Data excerpt
┌──

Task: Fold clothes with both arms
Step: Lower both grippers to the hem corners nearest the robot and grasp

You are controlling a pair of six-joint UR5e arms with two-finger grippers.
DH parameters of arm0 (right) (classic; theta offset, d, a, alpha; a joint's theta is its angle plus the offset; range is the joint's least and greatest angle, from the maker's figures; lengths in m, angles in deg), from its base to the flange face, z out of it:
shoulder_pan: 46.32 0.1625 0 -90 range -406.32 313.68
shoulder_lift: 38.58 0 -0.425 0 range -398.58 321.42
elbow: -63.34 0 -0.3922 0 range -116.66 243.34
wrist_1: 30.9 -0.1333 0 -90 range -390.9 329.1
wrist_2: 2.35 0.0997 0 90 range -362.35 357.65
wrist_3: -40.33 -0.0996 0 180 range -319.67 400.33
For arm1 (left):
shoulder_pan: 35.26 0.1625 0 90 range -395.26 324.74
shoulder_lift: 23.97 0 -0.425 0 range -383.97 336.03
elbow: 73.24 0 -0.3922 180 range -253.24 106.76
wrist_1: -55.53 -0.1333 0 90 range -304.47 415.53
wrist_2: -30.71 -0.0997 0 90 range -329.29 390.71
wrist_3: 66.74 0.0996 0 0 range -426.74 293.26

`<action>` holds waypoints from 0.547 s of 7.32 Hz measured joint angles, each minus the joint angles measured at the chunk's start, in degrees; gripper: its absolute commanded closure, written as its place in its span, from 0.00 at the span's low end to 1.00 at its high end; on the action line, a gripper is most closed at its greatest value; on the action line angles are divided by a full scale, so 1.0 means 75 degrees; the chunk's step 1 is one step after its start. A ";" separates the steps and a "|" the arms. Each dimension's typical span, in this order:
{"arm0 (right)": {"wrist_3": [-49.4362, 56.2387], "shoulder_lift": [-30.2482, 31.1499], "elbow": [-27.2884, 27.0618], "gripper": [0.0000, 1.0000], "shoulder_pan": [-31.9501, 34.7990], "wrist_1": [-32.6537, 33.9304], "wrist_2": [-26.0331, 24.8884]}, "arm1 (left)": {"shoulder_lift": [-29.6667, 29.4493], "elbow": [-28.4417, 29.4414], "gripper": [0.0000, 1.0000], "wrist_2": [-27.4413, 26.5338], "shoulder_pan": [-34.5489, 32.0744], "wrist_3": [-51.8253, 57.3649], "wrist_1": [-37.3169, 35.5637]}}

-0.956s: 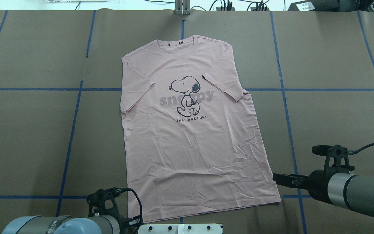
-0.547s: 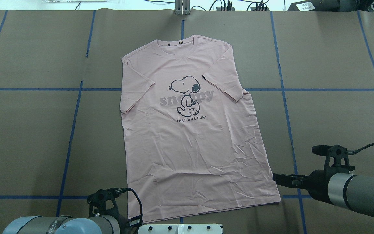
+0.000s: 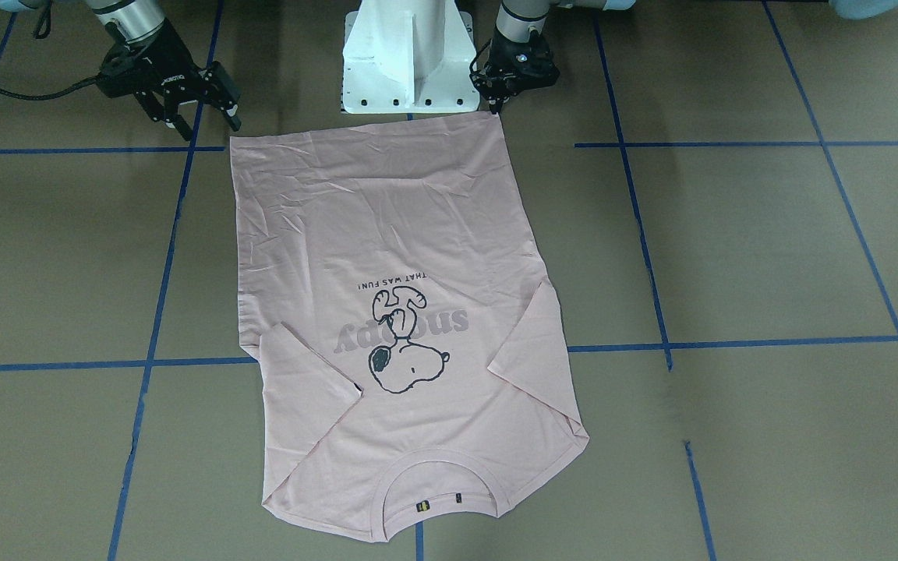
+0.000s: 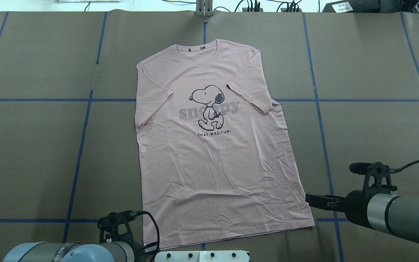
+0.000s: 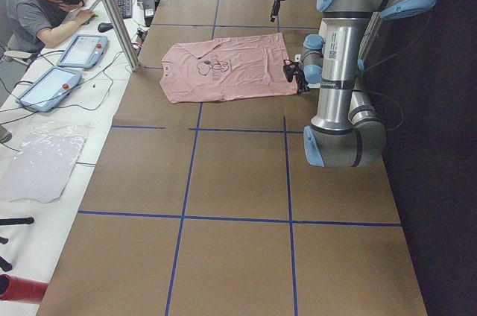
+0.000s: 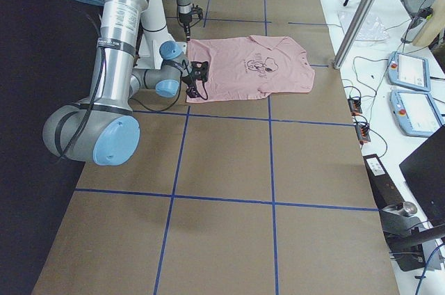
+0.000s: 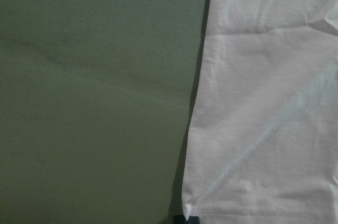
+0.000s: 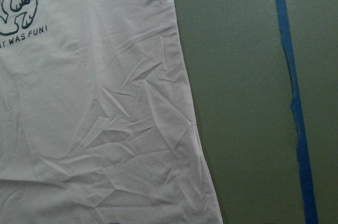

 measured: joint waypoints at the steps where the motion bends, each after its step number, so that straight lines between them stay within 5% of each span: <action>1: 0.0000 0.0000 0.0000 0.16 0.0000 0.0000 -0.0008 | 0.0000 -0.0051 1.00 0.0005 -0.0009 0.0003 -0.0002; 4: -0.0042 -0.0025 0.0002 0.30 -0.0047 0.0087 -0.0129 | -0.0003 -0.0459 1.00 0.0035 -0.0038 0.0276 -0.0061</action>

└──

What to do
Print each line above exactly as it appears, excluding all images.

Result
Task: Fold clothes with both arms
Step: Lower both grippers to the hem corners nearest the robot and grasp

You are controlling a pair of six-joint UR5e arms with two-finger grippers.
DH parameters of arm0 (right) (classic; theta offset, d, a, alpha; a joint's theta is its angle plus the offset; range is the joint's least and greatest angle, from the maker's figures; lengths in m, angles in deg), from its base to the flange face, z out of it:
shoulder_pan: 46.32 0.1625 0 -90 range -406.32 313.68
shoulder_lift: 38.58 0 -0.425 0 range -398.58 321.42
elbow: -63.34 0 -0.3922 0 range -116.66 243.34
wrist_1: 30.9 -0.1333 0 -90 range -390.9 329.1
wrist_2: 2.35 0.0997 0 90 range -362.35 357.65
wrist_3: -40.33 -0.0996 0 180 range -319.67 400.33
For arm1 (left):
shoulder_pan: 35.26 0.1625 0 90 range -395.26 324.74
shoulder_lift: 23.97 0 -0.425 0 range -383.97 336.03
elbow: 73.24 0 -0.3922 180 range -253.24 106.76
wrist_1: -55.53 -0.1333 0 90 range -304.47 415.53
wrist_2: -30.71 -0.0997 0 90 range -329.29 390.71
wrist_3: 66.74 0.0996 0 0 range -426.74 293.26

`<action>` holds waypoints from 0.547 s of 7.32 Hz measured joint angles, each minus the joint angles measured at the chunk's start, in degrees; gripper: its absolute commanded closure, written as its place in its span, from 0.00 at the span's low end to 1.00 at its high end; on the action line, a gripper is most closed at its greatest value; on the action line angles are divided by a full scale, so 1.0 means 75 degrees; the chunk's step 1 is one step after its start. A ";" separates the steps and a "|" the arms. Each dimension's typical span, in this order:
{"arm0 (right)": {"wrist_3": [-49.4362, 56.2387], "shoulder_lift": [-30.2482, 31.1499], "elbow": [-27.2884, 27.0618], "gripper": [0.0000, 1.0000], "shoulder_pan": [-31.9501, 34.7990], "wrist_1": [-32.6537, 33.9304], "wrist_2": [-26.0331, 24.8884]}, "arm1 (left)": {"shoulder_lift": [-29.6667, 29.4493], "elbow": [-28.4417, 29.4414], "gripper": [0.0000, 1.0000], "wrist_2": [-27.4413, 26.5338], "shoulder_pan": [-34.5489, 32.0744], "wrist_3": [-51.8253, 57.3649], "wrist_1": [-37.3169, 35.5637]}}

-0.956s: 
-0.547s: 
+0.000s: 
+0.000s: 
+0.000s: 
+0.000s: 
+0.000s: 
+0.000s: 

 measured: joint waypoints at the steps where the motion bends, each after its step number, so that straight lines between them stay within 5% of each span: <action>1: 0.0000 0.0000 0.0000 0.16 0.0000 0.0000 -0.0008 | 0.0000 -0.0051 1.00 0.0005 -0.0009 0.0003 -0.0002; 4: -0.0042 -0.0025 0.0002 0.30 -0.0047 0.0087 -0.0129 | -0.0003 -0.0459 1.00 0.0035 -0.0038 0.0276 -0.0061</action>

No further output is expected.